## [WHAT YOU WILL DO]
Go to the line in the data below that contains "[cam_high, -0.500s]". Write it out exactly, along with every later line through the last, and nothing else.

## [DATASET CONTENT]
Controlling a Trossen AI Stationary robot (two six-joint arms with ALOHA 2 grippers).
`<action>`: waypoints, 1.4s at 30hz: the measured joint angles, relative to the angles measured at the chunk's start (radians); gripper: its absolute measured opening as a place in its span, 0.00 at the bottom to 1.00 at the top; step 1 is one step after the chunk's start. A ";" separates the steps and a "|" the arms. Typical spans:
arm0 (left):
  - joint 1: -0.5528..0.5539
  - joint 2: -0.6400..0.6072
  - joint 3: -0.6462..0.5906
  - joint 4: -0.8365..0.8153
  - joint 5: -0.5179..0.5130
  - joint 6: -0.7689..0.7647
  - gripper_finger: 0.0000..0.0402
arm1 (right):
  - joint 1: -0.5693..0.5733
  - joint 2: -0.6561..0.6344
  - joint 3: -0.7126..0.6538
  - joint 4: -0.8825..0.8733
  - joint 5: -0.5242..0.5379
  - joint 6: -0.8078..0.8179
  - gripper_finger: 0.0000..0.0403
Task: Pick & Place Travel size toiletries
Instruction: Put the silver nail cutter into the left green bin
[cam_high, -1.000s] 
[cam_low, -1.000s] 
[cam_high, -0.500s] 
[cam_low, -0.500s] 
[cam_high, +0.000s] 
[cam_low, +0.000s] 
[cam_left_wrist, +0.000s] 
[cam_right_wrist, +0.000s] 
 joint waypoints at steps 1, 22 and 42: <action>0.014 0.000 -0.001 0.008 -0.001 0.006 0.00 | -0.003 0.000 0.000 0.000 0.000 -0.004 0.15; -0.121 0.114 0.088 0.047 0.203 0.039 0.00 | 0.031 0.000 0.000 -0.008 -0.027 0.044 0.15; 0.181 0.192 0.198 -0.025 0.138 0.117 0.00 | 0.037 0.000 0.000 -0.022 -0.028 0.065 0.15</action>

## [SOLVED PROBLEM]
[cam_high, -0.500s] 
[cam_low, -0.500s] 
[cam_high, +0.000s] 
[cam_low, +0.000s] 
[cam_left_wrist, +0.000s] 
[cam_right_wrist, +0.000s] 
 joint waypoints at steps 1, 22 and 42: <action>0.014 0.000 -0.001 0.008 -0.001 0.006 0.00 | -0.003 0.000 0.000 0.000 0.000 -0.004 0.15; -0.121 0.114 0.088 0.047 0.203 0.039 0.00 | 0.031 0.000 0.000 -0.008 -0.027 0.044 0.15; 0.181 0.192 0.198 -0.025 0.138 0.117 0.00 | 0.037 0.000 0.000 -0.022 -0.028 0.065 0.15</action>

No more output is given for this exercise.